The accident at the international airport of Kisangani, a commercial center and river port town in the east, is the latest in a string of disasters in the vast central African country which has saddled it with one of the worst air safety records in the world. "The pilot tried to land but apparently they didn't touch the runway," Stavros Papaioannou, chief executive of Hewa Bora airline, told Reuters by telephone. Hewa Bora is on a European Union list of airlines banned due to security concerns, as are all carriers certified in Congo.

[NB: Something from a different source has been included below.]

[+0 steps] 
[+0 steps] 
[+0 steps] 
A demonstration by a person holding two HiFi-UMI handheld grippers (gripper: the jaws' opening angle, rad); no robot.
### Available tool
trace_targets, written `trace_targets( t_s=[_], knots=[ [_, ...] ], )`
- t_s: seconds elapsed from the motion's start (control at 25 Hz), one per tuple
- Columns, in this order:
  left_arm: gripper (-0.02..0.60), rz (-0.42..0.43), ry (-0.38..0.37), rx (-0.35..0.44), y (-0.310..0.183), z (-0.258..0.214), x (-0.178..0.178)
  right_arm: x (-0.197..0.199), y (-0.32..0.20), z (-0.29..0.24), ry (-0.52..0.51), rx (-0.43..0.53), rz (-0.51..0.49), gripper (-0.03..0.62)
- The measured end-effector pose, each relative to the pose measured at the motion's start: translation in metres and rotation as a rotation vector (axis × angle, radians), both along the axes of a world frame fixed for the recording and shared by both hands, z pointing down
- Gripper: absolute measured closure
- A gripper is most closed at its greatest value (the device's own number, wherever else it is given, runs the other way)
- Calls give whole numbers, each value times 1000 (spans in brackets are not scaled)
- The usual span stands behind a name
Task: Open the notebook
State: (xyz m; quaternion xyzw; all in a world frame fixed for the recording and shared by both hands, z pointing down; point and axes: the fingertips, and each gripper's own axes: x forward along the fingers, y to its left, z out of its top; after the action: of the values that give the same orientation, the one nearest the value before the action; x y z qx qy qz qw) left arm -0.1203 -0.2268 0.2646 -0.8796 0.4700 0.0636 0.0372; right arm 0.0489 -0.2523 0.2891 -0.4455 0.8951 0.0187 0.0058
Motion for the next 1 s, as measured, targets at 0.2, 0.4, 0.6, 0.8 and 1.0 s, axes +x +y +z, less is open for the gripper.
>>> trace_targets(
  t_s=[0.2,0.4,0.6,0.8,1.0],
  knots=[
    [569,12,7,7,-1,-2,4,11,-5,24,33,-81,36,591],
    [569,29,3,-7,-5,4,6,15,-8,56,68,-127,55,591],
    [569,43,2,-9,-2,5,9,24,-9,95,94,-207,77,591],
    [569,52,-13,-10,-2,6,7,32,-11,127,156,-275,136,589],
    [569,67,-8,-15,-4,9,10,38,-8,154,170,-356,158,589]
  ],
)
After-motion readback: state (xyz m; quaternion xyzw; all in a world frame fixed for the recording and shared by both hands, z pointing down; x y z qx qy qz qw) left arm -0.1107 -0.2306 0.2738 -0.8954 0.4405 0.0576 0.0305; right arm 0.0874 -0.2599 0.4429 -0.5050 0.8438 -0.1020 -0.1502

It is the second fatal accident involving the airline in three years, after its DC-9 airliner plowed into a suburb of the eastern Congolese city of Goma, killing 44, in 2008.
Earlier, government spokesman Lambert Mende said rescue services had pulled 40 survivors from the Boeing 727. Jean-Paul Bongisa, a local reporter for Congolese state television at the scene of the crash, told Reuters the rescue was being hampered by difficulties in reaching the wreckage, some 200 meters (yards) from the runway in dense equatorial forest. Congo is roughly the same size as Western Europe but rail and road links through its jungles are few, so air and river travel are usually the only viable options for long distance journeys. In April, 32 people were killed when a U.N. plane crashed as it tried to land at the airport serving Congo's capital Kinshasa. The operator of the plane was Georgian flag carrier Airzena Georgian Airways. According to Hewa Bora's website, the airline has two Boeing 727s, both configured as passenger planes with 137 economy seats and 12 business class seats. They fly purely within Congo. Once the world's best-selling airliner, the Boeing 727 first flew in 1963 and was designed for short- and medium-haul routes. The last aircraft was delivered in 1984.